What you are asked to do | Repeat the listing exactly as given, omitting every image.

Given information |

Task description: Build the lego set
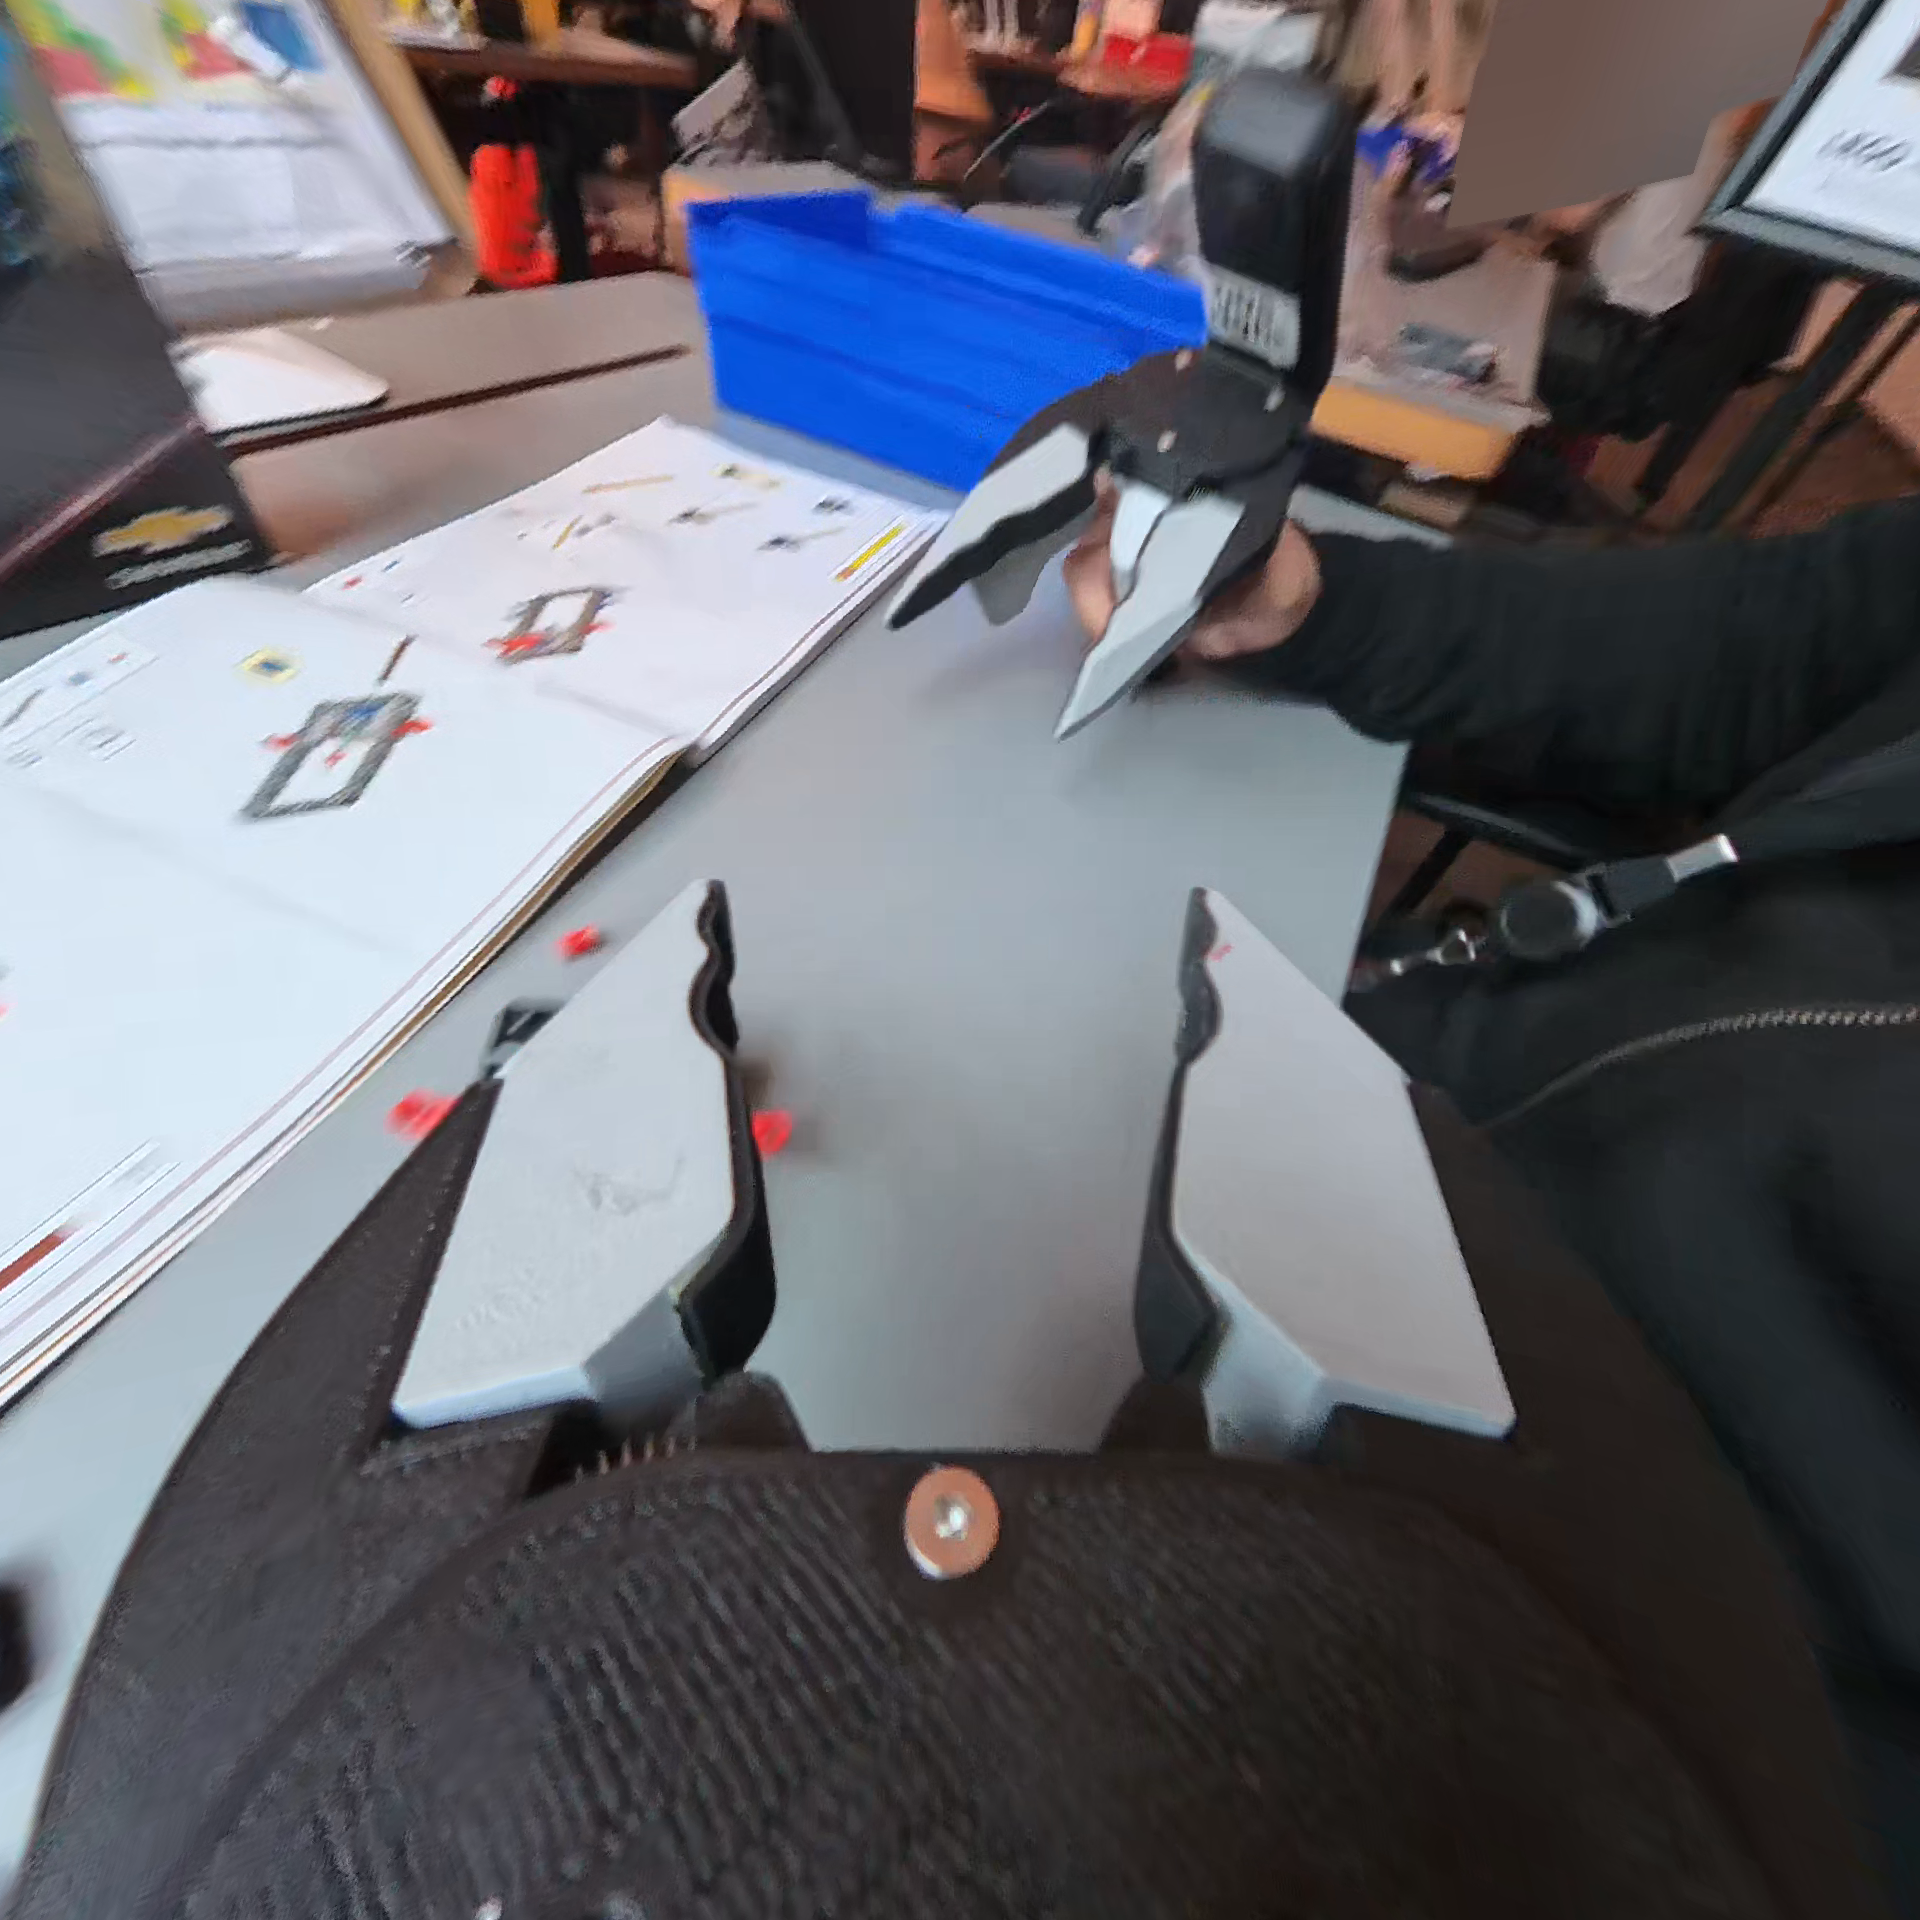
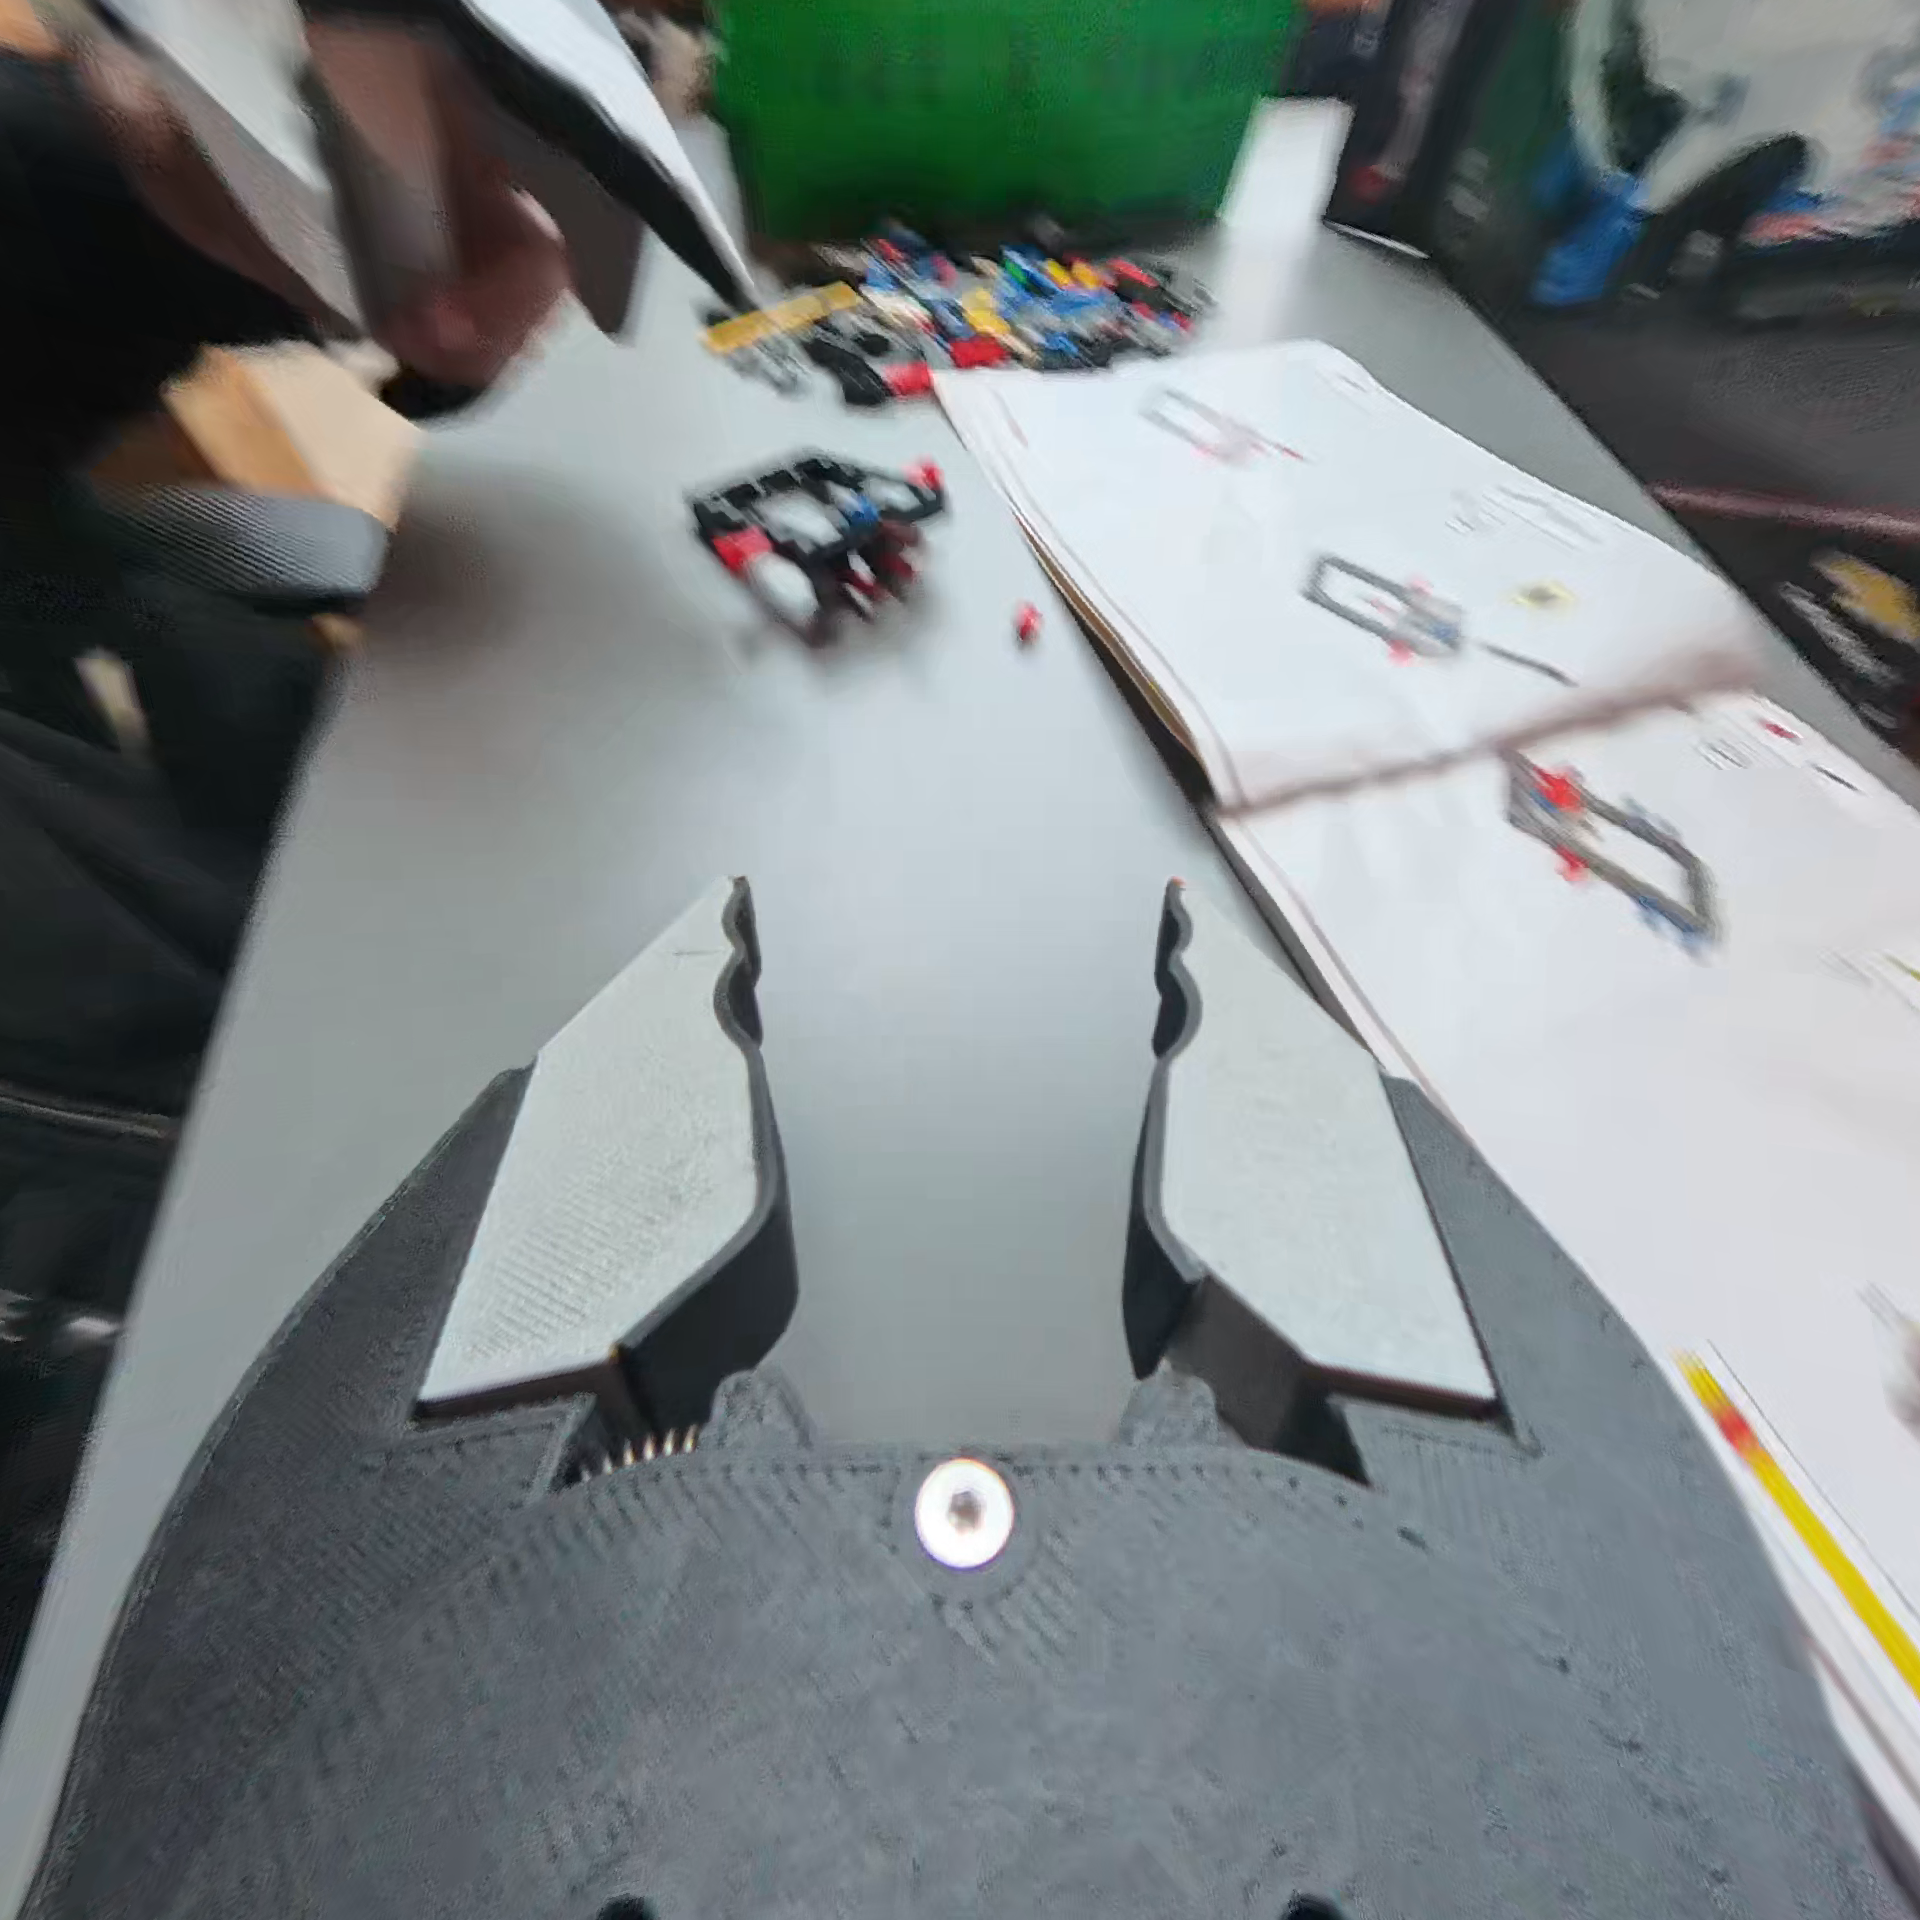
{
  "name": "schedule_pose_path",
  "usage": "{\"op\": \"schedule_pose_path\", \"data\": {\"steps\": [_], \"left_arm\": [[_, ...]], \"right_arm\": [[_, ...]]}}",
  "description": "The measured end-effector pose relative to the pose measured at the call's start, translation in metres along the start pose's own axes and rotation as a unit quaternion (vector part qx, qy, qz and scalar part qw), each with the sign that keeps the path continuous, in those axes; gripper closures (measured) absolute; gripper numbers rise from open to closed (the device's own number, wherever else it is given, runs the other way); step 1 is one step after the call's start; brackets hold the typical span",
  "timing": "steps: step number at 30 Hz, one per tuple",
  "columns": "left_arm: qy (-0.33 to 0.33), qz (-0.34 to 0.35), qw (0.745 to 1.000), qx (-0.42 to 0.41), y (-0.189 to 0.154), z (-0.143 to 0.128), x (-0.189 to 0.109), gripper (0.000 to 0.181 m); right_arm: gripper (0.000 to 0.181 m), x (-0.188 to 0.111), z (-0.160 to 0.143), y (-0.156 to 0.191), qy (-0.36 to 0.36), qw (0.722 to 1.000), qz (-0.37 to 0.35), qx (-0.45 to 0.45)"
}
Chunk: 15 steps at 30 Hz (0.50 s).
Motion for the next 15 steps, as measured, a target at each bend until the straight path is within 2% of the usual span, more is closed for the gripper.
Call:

Response to the exercise |
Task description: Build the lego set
{
  "name": "schedule_pose_path",
  "usage": "{\"op\": \"schedule_pose_path\", \"data\": {\"steps\": [_], \"left_arm\": [[_, ...]], \"right_arm\": [[_, ...]]}}",
  "description": "The measured end-effector pose relative to the pose measured at the call's start, translation in metres along the start pose's own axes and rotation as a unit quaternion (vector part qx, qy, qz and scalar part qw), each with the sign that keeps the path continuous, in those axes; gripper closures (measured) absolute; gripper numbers rise from open to closed (the device's own number, wherever else it is given, runs the other way); step 1 is one step after the call's start; brackets hold the typical span",
  "timing": "steps: step number at 30 Hz, one per tuple",
  "columns": "left_arm: qy (-0.33 to 0.33), qz (-0.34 to 0.35), qw (0.745 to 1.000), qx (-0.42 to 0.41), y (-0.189 to 0.154), z (-0.143 to 0.128), x (-0.189 to 0.109), gripper (0.000 to 0.181 m); right_arm: gripper (0.000 to 0.181 m), x (-0.188 to 0.111), z (-0.160 to 0.143), y (-0.156 to 0.191), qy (-0.36 to 0.36), qw (0.722 to 1.000), qz (-0.37 to 0.35), qx (-0.45 to 0.45)"
}
Chunk: 15 steps at 30 Hz (0.50 s).
Motion for the next 15 steps, as measured, a target at each bend until the straight path is within 2% of the usual span, more is closed for the gripper.
Call:

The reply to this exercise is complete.